Can't reproduce and it is completely normal that program like exiv2 takes lots amount of memory when you are executing it on fuzzed samples. These are denial of service issues in some context dependent cases, but I don't think there is any issue in this case. I tested in the latest commit bb20191.

[fgeek]

CVE-2018-10998 has been assigned for this issue (not requested by me), which I think should be REJECTED. It would be nice @legend-issue if you would first wait for upstream response before requesting CVEs and you should always focus your fuzzing efforts to the latest commit when fuzzing software like exiv2, which is quite heavily fuzzed already.

[piponazo]

Hi guys, thanks for the report.

I just want to confirm that I could reproduce the issue and I get this:

09:07 $ bin/exiv2 -et ~/Downloads/exiv2/id_000008\,sig_06\,src_000335\,op_int32\,pos_62\,val_-1 
terminate called after throwing an instance of 'std::overflow_error'
  what():  Overflow in addition
Aborted (core dumped)

[piponazo]

Hum ... wait a second. Our code is throwing an exception intentionally in this piece of code:

    template <typename T>
    T add(T summand_1, T summand_2)
    {
        T res = 0;
        if (Internal::builtin_add_overflow(summand_1, summand_2, res)) {
            throw std::overflow_error("Overflow in addition");
        }
        return res;
    }

And later the exiv2 app is not catching that exception.
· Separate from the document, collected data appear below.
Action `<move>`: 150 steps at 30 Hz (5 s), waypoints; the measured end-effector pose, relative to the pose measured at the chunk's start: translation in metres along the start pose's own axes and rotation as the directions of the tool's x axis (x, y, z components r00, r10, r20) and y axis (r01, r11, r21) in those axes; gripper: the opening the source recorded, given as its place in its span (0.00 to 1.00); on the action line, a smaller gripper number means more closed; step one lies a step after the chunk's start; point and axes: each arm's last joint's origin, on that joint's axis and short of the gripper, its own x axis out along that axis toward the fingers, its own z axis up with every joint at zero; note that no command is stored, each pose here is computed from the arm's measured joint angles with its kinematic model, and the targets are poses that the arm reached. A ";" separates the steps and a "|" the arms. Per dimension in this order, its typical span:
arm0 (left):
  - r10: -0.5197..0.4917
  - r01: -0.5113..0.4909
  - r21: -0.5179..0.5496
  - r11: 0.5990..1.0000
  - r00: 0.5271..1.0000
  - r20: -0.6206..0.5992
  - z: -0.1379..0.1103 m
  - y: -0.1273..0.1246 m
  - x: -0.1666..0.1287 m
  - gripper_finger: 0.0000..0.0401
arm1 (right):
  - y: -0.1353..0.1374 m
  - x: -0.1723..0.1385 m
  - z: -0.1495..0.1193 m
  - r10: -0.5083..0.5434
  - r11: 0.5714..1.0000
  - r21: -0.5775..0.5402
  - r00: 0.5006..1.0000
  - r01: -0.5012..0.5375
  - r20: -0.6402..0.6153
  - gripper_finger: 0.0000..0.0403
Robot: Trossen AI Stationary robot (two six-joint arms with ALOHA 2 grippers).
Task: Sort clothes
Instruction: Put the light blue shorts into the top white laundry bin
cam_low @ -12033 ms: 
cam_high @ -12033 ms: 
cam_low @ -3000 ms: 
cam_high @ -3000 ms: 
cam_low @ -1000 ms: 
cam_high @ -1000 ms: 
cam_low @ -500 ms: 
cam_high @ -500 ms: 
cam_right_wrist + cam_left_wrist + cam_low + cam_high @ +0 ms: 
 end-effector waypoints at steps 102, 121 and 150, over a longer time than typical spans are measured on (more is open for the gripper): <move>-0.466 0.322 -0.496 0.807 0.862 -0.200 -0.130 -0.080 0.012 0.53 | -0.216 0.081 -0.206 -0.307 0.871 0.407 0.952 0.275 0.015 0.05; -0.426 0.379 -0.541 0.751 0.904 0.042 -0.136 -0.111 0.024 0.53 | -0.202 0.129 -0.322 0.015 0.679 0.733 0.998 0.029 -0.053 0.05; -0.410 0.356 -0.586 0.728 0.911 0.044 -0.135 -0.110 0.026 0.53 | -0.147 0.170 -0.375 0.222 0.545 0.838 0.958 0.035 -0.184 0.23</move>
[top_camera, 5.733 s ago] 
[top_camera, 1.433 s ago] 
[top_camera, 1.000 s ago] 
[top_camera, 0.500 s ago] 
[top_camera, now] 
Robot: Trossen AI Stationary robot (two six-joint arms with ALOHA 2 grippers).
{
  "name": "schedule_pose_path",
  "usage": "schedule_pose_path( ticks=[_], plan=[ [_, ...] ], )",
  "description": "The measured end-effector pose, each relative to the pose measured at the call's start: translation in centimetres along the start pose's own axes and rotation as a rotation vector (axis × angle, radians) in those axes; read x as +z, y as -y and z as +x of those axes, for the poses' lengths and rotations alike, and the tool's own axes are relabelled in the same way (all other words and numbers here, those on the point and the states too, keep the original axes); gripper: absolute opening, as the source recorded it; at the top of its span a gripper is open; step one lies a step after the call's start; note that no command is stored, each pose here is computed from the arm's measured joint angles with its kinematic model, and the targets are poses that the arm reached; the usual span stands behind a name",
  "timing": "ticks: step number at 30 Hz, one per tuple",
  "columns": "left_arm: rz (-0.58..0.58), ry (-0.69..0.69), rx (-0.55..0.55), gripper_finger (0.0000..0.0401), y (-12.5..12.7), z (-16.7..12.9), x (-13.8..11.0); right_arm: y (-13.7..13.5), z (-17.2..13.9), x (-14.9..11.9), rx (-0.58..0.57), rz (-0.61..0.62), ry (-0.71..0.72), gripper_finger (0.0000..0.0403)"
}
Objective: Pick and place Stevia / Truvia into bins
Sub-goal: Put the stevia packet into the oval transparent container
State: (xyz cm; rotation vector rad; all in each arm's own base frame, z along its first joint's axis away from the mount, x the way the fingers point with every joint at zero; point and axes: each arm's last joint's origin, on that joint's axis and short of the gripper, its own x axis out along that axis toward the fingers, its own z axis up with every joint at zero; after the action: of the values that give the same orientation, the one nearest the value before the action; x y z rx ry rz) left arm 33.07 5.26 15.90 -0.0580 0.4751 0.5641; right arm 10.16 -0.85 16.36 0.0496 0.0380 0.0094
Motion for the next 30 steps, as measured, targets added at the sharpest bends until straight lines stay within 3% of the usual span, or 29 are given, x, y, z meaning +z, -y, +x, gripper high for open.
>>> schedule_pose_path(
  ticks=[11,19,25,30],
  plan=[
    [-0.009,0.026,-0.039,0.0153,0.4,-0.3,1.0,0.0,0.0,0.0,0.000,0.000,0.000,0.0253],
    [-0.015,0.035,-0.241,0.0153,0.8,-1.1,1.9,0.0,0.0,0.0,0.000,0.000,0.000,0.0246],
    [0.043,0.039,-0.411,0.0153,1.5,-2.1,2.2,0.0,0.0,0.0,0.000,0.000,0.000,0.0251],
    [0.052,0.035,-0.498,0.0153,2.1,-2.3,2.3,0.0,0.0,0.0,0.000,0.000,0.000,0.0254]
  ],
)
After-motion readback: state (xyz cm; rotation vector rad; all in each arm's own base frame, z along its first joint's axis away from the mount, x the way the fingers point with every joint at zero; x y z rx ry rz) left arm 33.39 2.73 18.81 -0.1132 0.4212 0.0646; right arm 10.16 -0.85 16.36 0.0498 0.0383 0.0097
Honestly I do not know much about Linux security issues. I never thought if letting an exception reach the main() function would cause any risks from the security point of view. Should we try to catch that exception and exit gracefully? I would appreciate if you point me to some resources where I can learn about this topic.

[D4N]

Letting an exception through is bad style, as an uncaught exception results in a call to std::abort which does not call any destructors (in theory bad stuff™ could happen, but imho nothing too serious, at worst an app calling exiv2 repeatedly could run out of file descriptors, but that's about it).

I guess we should just catch the exception and return with 0.

@legend-issue Please read the error message next time. This issue caused far too much noise than necessary, as the exception prevented actual bad stuff™ from happening.

[piponazo]

That is what I have always believe but I would also to know their opinion about this (I'm sure they know much more than me in that topic 🙈 )

When debugging the issue I thought about catching the exception at this point

    int Extract::writeThumbnail() const
    {
        if (!Exiv2::fileExists(path_, true)) {
            std::cerr << path_
                      << ": " << _("Failed to open the file\n");
            return -1;
        }
        Exiv2::Image::AutoPtr image = Exiv2::ImageFactory::open(path_);
        assert(image.get() != 0);
        try {
            image->readMetadata();  // The exception is thrown within this function
        } catch (const std::exception &e) {
            std::cerr << "Exception caught while reading metadata: " << e.what() << std::endl;
            return -1;
        }
...
    }

[D4N]

The exception catching has been added by f4e8ed2. Exiv2 will now report that an exception was not caught by any of the actions and print its what() message.